Supplied information »

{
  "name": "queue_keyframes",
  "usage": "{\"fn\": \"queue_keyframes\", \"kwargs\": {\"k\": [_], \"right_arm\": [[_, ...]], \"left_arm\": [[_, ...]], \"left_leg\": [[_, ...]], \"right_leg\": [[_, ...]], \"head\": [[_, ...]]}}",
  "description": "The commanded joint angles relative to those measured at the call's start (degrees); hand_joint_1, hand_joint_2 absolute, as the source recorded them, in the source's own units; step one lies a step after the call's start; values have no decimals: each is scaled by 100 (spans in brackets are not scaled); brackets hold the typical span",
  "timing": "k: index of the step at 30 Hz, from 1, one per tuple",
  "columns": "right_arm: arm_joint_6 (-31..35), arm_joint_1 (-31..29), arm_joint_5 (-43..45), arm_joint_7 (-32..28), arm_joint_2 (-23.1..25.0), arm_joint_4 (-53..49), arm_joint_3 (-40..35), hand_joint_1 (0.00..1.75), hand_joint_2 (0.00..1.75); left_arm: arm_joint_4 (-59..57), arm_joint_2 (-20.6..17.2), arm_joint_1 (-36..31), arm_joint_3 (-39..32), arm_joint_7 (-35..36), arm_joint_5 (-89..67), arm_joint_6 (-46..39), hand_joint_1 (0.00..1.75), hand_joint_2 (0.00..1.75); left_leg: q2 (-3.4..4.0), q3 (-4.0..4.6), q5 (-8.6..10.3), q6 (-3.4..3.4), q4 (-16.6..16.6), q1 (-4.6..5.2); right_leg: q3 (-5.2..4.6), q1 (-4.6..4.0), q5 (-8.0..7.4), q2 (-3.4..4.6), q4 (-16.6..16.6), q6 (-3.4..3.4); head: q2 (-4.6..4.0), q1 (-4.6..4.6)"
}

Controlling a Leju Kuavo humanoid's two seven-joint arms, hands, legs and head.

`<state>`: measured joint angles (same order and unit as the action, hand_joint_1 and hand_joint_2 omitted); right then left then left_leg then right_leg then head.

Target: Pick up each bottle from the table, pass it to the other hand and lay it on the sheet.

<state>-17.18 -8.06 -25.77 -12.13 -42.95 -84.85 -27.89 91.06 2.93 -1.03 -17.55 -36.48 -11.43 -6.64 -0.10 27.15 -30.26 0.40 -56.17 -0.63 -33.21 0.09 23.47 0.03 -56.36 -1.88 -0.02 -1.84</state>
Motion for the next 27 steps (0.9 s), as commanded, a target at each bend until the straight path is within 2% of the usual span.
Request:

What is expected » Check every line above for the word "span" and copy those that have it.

Output »
  "description": "The commanded joint angles relative to those measured at the call's start (degrees); hand_joint_1, hand_joint_2 absolute, as the source recorded them, in the source's own units; step one lies a step after the call's start; values have no decimals: each is scaled by 100 (spans in brackets are not scaled); brackets hold the typical span",
Motion for the next 27 steps (0.9 s), as commanded, a target at each bend until the straight path is within 2% of the usual span.

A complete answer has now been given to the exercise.